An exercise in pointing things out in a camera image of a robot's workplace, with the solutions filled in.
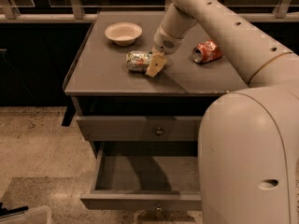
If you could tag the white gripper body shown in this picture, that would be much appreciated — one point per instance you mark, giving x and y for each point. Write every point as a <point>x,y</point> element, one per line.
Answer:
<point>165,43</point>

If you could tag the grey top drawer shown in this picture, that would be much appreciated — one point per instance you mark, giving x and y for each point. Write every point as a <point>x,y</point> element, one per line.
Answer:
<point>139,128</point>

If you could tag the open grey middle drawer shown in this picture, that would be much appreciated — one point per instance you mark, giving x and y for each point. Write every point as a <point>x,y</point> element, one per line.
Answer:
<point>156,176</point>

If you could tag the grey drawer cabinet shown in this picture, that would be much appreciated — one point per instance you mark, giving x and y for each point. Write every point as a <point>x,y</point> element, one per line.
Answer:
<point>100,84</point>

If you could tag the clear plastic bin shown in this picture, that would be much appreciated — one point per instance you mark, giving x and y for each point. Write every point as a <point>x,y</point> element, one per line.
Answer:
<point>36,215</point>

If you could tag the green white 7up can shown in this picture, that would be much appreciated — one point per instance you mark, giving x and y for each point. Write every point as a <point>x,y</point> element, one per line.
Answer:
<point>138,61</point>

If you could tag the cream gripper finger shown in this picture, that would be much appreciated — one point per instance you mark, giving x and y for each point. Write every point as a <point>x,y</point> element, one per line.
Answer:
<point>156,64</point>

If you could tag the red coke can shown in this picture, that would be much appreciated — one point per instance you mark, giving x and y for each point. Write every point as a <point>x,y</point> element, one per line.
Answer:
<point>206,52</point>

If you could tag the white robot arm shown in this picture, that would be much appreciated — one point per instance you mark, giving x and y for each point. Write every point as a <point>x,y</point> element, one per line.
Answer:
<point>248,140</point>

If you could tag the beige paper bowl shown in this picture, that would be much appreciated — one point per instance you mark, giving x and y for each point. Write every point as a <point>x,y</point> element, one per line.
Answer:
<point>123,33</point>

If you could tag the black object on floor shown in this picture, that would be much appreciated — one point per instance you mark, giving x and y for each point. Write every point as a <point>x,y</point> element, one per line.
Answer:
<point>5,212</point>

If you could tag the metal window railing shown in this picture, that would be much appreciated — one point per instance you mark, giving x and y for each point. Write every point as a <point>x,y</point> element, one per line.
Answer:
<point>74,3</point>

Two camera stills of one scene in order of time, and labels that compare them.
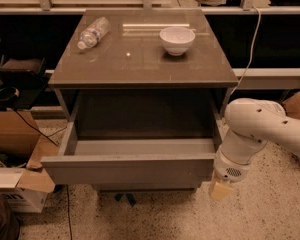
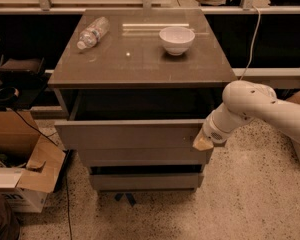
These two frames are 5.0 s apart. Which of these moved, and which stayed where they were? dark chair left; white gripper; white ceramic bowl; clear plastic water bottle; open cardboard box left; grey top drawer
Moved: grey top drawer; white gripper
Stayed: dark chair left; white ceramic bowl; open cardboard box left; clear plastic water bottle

=======

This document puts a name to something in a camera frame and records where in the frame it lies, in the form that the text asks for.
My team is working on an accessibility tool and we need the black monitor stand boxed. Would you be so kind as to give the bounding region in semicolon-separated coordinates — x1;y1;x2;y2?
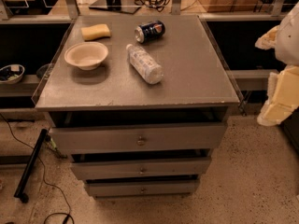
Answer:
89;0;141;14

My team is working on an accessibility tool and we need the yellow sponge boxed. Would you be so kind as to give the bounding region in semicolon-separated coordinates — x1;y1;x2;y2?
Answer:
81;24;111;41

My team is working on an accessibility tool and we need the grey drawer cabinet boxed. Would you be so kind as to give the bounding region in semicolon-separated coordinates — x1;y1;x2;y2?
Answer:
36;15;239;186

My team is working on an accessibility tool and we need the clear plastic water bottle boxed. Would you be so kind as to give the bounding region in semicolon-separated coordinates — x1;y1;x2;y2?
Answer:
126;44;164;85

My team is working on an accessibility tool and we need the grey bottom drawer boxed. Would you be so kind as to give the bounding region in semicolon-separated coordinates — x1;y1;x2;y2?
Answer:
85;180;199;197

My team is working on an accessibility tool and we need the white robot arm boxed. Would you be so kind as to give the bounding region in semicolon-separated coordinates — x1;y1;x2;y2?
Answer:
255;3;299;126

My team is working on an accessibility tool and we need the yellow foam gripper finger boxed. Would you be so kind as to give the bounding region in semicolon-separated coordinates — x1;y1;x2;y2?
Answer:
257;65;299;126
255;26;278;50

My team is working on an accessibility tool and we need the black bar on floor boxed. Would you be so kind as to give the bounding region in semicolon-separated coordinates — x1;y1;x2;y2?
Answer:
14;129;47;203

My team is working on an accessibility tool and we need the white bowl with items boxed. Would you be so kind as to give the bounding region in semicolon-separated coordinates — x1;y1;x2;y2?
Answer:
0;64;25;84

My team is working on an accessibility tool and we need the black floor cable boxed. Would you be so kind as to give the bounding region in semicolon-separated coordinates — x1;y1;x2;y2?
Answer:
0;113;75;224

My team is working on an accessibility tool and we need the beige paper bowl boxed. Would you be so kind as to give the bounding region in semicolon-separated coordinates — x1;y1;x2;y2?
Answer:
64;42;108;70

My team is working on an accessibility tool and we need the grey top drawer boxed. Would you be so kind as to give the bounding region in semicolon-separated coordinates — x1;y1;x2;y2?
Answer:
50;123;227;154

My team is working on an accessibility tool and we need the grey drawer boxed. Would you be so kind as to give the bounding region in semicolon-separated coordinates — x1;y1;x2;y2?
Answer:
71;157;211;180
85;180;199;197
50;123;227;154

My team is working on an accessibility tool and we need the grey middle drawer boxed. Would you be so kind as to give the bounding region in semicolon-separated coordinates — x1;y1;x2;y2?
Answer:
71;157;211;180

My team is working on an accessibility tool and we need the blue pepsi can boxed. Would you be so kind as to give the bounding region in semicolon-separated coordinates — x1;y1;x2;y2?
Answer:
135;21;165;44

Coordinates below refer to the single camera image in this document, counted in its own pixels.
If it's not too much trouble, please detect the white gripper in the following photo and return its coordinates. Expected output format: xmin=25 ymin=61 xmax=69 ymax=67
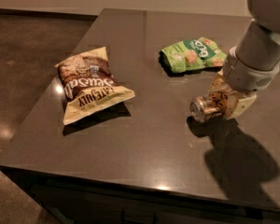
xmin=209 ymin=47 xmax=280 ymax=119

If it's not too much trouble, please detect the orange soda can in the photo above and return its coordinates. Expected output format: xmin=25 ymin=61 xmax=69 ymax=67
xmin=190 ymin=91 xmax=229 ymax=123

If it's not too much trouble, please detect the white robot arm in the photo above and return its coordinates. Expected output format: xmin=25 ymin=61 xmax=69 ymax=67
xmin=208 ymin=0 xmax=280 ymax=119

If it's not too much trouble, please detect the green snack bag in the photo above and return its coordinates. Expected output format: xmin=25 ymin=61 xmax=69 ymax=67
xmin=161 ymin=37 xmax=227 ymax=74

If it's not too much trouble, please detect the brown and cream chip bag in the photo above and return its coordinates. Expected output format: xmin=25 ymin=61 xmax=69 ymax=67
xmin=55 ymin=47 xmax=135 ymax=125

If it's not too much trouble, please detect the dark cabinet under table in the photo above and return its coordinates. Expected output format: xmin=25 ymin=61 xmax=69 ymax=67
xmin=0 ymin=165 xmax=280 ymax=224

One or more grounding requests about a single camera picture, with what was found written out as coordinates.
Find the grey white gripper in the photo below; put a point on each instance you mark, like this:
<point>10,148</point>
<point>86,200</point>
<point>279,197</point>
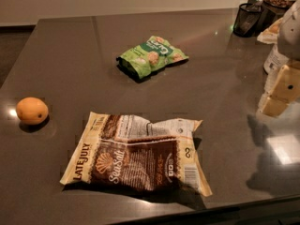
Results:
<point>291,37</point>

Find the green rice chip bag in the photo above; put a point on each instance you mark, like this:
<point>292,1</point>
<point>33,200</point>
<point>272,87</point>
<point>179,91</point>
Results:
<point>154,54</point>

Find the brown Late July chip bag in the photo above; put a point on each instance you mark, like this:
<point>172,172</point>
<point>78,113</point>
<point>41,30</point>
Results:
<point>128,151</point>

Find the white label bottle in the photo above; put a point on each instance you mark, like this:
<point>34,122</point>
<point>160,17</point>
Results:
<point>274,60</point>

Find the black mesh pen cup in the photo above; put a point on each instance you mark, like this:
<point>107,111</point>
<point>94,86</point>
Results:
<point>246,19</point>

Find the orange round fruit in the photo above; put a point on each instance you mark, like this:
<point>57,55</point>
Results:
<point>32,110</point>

=======

Work task:
Copy out each line in the listing that has the word "single".

Task answer:
Coordinates below refer to the single camera image in this document, counted in its own pixels.
One or more grounding requests about a single camera picture, with what was found written out as coordinates.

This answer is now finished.